The dominant interpretation of Charles Brockden Brown’s Wieland since the mid-80s has been as political allegory.[fn.1] Lifting off from Brown’s ironic invocation of the Platonic analogy of scale between city and soul, of making “the picture of a single family a model from which to sketch the condition of a nation” (Brown 34),[fn.2] and grounding the allegory’s presence in facts like Brown’s membership to the largely Federalist-leaning Friendly Club and that Brown sent a copy of Wieland to Thomas Jefferson upon its completion,[fn.3] this interpretation seeks to explain the presence of the many kinds of uncertainty in the text as emblems for the dissolution of traditional kinds of authority in a pure democracy. Federalists like Adams and Hamilton thought that a strong central authority was needed to lead and control the passions of the populace, whereas Republicans like Madison and Jefferson were quite sure that a strong central authority was the key impediment to freedom that the recent Revolution had been designed to overcome. And while in political terms this was a debate about how strong the national government should be, the Federalists and Republicans also saw it as a struggle over truth: Republicans believed that truth would come out in the free proliferation of opinions and Federalists thought that was just a screen to believe whatever you wanted.[fn.4] Wieland, on this interpretation, intersects this debate by showing three generations of Wielands progress away from aristocratic, traditional boundaries into a free, idyllic conversational paradise, which suddenly implodes with the introduction of an eloquent outside element that does not have their best interests at heart.[fn.5] Without any central authority to reign in speculation on the mysteries of the voices, Carwin stands as an emblem of the problem of rhetoric in a free-for-all of competing opinions and Wieland as an emblem of the problem of the authority of God in a secular, pure democracy.

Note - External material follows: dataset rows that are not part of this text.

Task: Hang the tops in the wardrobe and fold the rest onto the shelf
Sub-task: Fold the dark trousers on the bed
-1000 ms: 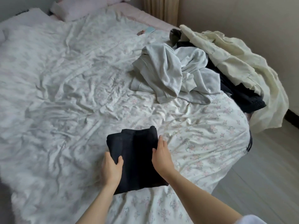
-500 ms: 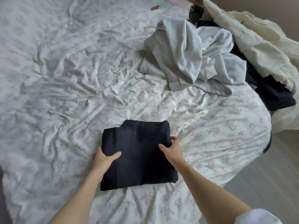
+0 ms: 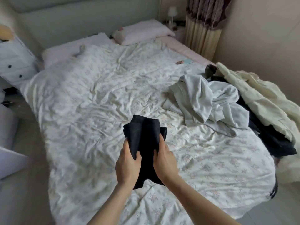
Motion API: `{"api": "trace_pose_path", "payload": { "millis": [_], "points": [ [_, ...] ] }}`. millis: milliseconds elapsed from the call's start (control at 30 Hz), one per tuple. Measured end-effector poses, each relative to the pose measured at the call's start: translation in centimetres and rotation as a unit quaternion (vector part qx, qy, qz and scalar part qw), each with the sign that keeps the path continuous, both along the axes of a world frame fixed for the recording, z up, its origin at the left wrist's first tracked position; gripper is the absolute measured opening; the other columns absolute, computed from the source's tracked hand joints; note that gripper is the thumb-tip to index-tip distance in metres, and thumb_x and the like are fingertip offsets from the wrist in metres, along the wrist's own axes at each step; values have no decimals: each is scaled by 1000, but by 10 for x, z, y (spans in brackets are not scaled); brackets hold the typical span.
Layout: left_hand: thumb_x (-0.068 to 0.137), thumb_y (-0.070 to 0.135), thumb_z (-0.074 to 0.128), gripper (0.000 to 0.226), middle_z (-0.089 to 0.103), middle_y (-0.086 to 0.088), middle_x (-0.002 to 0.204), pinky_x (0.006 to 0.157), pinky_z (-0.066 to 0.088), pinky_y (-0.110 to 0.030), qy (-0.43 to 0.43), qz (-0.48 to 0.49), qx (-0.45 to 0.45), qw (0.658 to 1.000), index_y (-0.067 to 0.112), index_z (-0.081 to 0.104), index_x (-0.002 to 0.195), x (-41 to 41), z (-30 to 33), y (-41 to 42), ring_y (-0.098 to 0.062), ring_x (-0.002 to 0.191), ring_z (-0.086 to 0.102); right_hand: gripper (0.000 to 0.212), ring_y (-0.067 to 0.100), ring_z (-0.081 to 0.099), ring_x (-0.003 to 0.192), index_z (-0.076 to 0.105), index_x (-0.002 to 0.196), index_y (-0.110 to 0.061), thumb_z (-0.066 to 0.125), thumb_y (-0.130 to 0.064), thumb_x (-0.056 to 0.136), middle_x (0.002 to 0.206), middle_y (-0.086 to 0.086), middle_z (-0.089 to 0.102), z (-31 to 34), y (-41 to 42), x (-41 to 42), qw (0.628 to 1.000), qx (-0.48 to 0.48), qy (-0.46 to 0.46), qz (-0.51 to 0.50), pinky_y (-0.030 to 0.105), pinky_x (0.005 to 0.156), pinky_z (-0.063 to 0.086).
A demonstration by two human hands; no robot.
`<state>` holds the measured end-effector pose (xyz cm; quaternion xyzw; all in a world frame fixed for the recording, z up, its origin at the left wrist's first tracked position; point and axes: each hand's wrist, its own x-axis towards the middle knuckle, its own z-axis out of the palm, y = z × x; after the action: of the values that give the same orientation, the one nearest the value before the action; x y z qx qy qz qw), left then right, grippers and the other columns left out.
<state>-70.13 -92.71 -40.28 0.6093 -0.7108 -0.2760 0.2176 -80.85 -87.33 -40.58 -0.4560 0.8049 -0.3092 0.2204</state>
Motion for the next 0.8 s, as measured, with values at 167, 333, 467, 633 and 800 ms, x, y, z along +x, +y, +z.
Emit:
{"api": "trace_pose_path", "payload": {
  "millis": [167, 333, 467, 633, 800],
  "points": [
    [91, 22, 57, 61, 58, -11, 119, 78, 48, -37, 20, 55, -67, 996, 19, 30, 146, 29, 83, 13, -29, 105, 58, 58, 31, 55, 91, 3, 150, -18, 30, -24, 99, 115, 13, 53, 79, -5, 25, 993, -58, 31, 100, 40, 78, 45],
    [88, 20, 60, 61, 57, -9, 117, 72, 40, -27, 61, 170, -134, 974, 21, 33, 143, 78, 142, 40, -29, 103, 59, 59, 30, 53, 96, 2, 150, -18, 31, -22, 99, 118, 14, 52, 147, -2, 62, 964, -148, 52, 214, 33, 77, 38],
    [87, 19, 60, 62, 54, -7, 127, 81, 44, -36, 72, 247, -153, 954, 25, 33, 143, 123, 179, 63, -34, 108, 56, 57, 31, 55, 103, 4, 150, -24, 31, -24, 100, 128, 12, 51, 185, 9, 105, 943, -195, -1, 271, 43, 86, 45],
    [87, 14, 61, 58, 54, -12, 129, 91, 46, -38, 79, 307, -195, 928, 14, 38, 141, 204, 223, 101, -31, 115, 53, 53, 33, 60, 92, 13, 146, -19, 35, -25, 98, 120, 12, 58, 219, 28, 176, 918, -215, -35, 331, 41, 76, 48],
    [90, 22, 60, 57, 56, -7, 128, 87, 48, -34, 30, 358, -232, 904, 18, 36, 141, 313, 266, 137, -27, 111, 58, 42, 25, 63, 92, 25, 137, -18, 39, -20, 98, 112, 5, 62, 254, 34, 278, 888, -254, -72, 377, 31, 72, 46]
  ]
}}
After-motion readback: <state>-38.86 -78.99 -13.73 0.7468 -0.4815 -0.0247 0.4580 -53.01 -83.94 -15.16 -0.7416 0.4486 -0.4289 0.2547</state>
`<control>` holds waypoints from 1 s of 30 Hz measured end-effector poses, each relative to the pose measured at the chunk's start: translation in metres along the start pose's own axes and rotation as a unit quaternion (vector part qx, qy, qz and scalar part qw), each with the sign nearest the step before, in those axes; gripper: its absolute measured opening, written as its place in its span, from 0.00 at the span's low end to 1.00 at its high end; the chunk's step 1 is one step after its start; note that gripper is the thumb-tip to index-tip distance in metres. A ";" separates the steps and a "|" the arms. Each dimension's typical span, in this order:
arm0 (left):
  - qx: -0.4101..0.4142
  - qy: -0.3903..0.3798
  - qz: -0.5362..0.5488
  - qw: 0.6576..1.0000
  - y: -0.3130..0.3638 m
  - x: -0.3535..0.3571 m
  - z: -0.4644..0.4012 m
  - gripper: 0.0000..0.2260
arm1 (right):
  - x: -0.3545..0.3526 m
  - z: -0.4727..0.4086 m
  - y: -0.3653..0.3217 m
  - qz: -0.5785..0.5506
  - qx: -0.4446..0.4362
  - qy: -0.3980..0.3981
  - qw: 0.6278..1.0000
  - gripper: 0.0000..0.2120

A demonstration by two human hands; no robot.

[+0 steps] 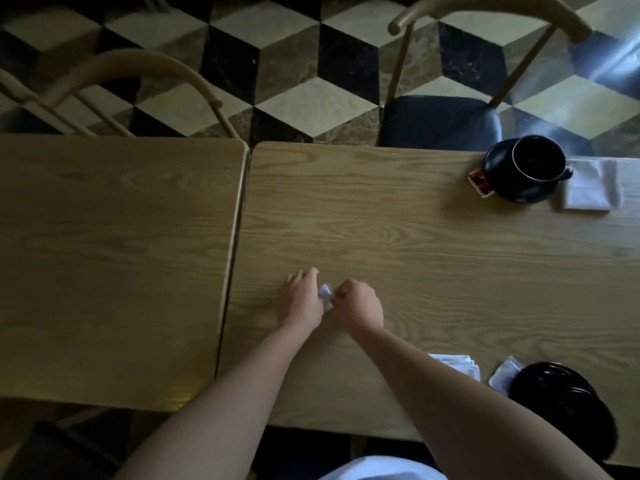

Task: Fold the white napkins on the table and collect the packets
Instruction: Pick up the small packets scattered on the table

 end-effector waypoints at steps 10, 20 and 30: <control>0.085 -0.108 0.153 0.979 0.037 0.036 0.055 0.07 | -0.051 0.054 0.062 -0.046 -0.107 -0.002 0.993 0.02; -0.095 -0.112 0.446 0.883 0.106 0.101 0.085 0.05 | -0.148 0.044 0.200 0.077 -0.022 -0.018 0.997 0.06; -0.133 -0.154 0.420 0.884 0.135 0.116 0.096 0.02 | -0.151 0.021 0.265 0.360 -0.061 -0.090 0.926 0.12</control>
Point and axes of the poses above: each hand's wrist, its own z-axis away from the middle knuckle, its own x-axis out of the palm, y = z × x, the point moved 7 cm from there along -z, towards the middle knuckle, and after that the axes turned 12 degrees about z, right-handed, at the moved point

I think all of this is right, but the emphasis on the narrative content of Wieland—the story, the plot—tends to de-emphasize the text’s radical penetration into the uncertainty about authority produced by pure democracy. We should understand ventriloquism as a metaphor for secularization,[fn.6] which means not just the difficulties of taking God as an authority in a democracy, but the problem of the general human condition under the auspices of the nebulous authority-structures of democracy. Not just those who claim God as an authority are affected by democracy, but all claims in general are subjected to the uncertainty of decision resulting from democracy’s cherishing of unconstrained conversation. Thus Brown’s allegory ultimately grounds itself in the very real practical situation of making decisions in a democracy. To show this, I will first focus on the narrative structure of Wieland (as opposed to content) in order to suggest that Brown’s choice of how to tell the story of the Wieland family was not haphazard but central to his point. And secondly, I will focus on the metaphor of the dream as a fiction of radical non-constraint to show how deep Brown’s epistemological nightmare goes.

Brown chose the epistolary form as the vehicle for his narrative, and by making the story of Wieland unfold from Clara’s retrospective pen, Brown is able to place us inside of an active mind still entangled in past events. However, Clara not only provides us with her retrospective feelings about the events (as in the beginning of Chapter 6 when Clara struggles for a page gathering “strength enough to proceed” (56), before ushering Carwin onto stage), but Brown also has Clara narrate in the past tense her then understanding and movements of mind at the time of the occurrences. This intimate view of Clara’s mind, where we are allowed into her most private of thoughts and struggles like the close friend we, as reader, have the pretence of being, allows Brown to emphasize the importance of description to the unfolding of events. Clara’s past-tense narration gives us a special view of a person’s mind as they experience an event, but her present-tense narration of the past as she now sees it gives us a view of how descriptions of events evolve, an “if I had only known then…” quality. The important point here is that descriptions change. And while this may seem a platitude, Brown wants to emphasize to us how Clara’s actions at the time rested on her description, her understanding, of the events at the time and how the knowledge of potential change in description creates the precarious feeling of basing actions on mutable reasons. For the reason why you do something is based in part on your understanding, your description, of what the event you're responding to is.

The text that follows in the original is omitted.